• Work required: The lines wanted are those in the data below that include "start".

• Material for this task:
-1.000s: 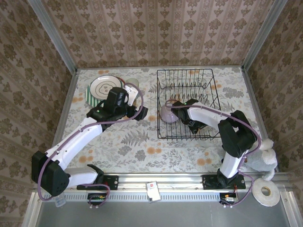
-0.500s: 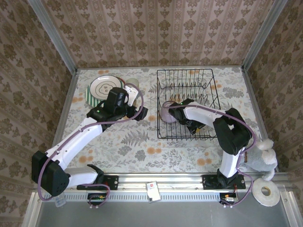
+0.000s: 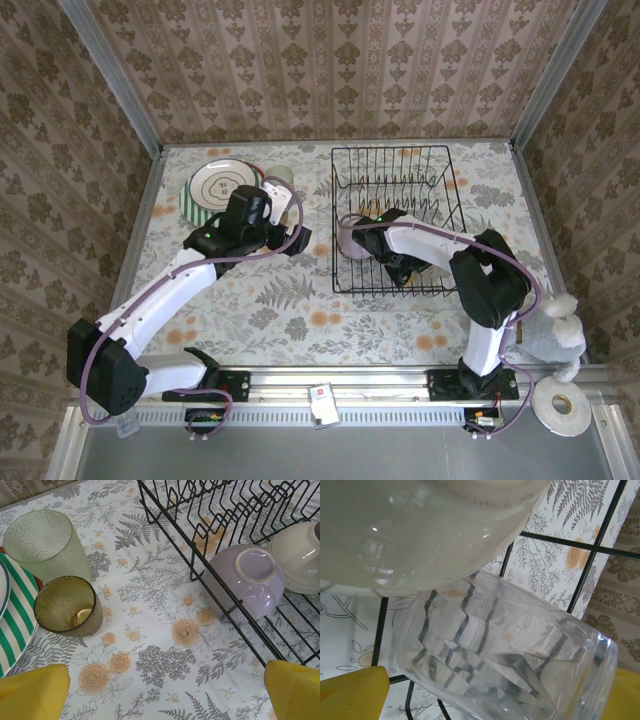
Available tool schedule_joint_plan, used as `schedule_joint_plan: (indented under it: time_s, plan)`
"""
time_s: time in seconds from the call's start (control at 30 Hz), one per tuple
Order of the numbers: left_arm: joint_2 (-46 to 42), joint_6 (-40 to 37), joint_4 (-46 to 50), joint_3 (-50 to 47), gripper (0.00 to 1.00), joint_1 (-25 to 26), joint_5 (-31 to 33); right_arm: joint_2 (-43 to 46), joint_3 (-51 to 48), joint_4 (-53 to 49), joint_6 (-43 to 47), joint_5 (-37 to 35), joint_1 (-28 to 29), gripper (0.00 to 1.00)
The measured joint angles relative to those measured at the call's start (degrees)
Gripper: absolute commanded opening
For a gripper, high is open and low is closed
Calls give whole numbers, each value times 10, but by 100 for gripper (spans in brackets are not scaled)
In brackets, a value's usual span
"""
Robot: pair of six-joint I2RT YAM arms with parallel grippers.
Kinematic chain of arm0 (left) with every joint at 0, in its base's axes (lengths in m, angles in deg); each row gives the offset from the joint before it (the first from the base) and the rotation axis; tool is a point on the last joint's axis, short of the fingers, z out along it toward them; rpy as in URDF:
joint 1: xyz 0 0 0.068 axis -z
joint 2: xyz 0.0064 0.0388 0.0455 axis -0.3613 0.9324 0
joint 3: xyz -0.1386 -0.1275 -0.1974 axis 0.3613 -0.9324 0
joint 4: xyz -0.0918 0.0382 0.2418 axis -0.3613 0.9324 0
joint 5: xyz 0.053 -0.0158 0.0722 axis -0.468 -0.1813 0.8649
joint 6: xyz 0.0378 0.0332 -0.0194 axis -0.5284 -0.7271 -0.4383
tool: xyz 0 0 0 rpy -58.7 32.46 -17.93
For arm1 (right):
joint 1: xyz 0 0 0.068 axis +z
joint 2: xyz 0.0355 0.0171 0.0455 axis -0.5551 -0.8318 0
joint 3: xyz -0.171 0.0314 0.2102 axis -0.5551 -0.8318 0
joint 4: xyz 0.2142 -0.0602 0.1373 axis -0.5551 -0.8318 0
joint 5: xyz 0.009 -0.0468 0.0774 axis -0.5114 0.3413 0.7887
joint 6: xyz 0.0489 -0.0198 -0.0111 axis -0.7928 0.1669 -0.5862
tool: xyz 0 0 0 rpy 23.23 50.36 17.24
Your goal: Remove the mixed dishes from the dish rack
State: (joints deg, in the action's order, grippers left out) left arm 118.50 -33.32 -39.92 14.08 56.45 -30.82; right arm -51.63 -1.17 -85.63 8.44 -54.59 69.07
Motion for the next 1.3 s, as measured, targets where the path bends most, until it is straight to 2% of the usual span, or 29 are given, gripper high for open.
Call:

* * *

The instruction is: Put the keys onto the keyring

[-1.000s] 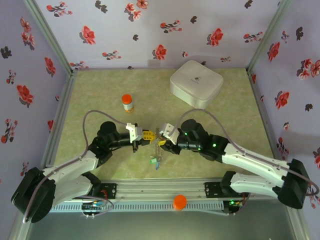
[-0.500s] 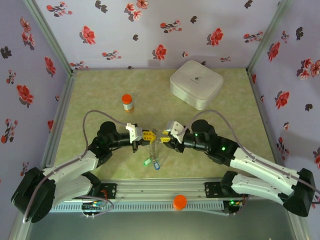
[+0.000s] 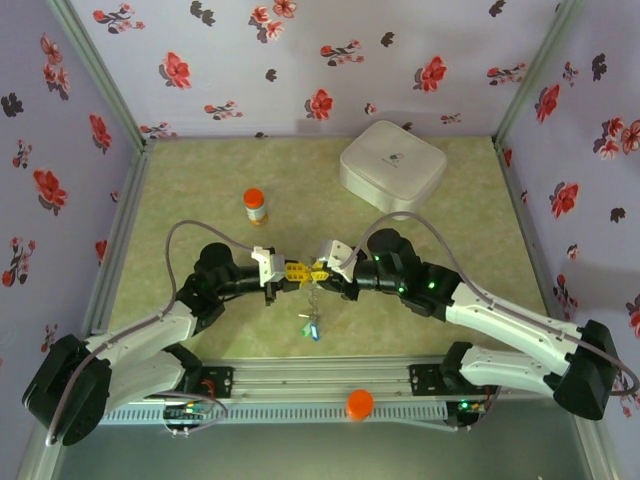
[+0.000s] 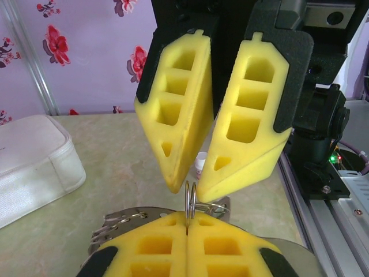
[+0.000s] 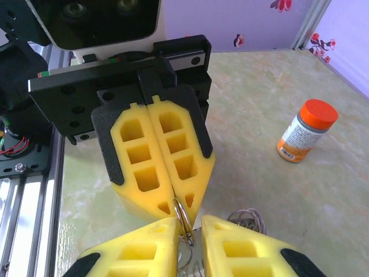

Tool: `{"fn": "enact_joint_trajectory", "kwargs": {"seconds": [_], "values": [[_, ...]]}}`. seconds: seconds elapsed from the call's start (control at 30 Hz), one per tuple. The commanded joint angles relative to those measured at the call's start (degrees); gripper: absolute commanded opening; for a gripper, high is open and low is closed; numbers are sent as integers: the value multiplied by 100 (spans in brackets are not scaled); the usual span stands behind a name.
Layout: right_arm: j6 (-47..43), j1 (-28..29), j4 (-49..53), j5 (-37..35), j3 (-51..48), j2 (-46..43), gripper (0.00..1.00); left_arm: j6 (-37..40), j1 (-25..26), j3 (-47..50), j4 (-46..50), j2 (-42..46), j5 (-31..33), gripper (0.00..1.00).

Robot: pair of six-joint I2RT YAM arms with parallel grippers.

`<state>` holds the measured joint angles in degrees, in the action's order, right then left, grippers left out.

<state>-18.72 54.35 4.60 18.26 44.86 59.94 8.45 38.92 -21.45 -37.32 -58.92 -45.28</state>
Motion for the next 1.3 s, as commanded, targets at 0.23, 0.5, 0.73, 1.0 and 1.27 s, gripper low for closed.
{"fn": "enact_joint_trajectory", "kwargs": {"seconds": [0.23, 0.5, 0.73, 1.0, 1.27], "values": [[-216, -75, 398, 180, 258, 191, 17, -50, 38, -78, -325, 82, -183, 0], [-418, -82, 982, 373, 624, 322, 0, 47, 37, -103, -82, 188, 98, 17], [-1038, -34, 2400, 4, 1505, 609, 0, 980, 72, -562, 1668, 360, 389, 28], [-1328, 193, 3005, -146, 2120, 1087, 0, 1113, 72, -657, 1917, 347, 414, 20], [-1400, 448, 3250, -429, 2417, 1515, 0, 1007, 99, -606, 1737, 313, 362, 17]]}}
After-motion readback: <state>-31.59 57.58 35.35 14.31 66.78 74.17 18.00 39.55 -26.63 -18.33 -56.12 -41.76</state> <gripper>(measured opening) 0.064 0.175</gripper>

• Your solution:
time_s: time in seconds from the call's start (control at 30 Hz), one per tuple
The measured joint angles relative to those measured at the call's start (degrees)
Tool: `{"fn": "enact_joint_trajectory", "kwargs": {"seconds": [_], "values": [[_, ...]]}}`. seconds: seconds elapsed from the call's start (control at 30 Hz), one per tuple. The commanded joint angles relative to those measured at the call's start (degrees); gripper: absolute commanded opening; for a gripper, high is open and low is closed; numbers are sent as integers: the value multiplied by 100 (spans in brackets are not scaled); the usual span stands behind a name.

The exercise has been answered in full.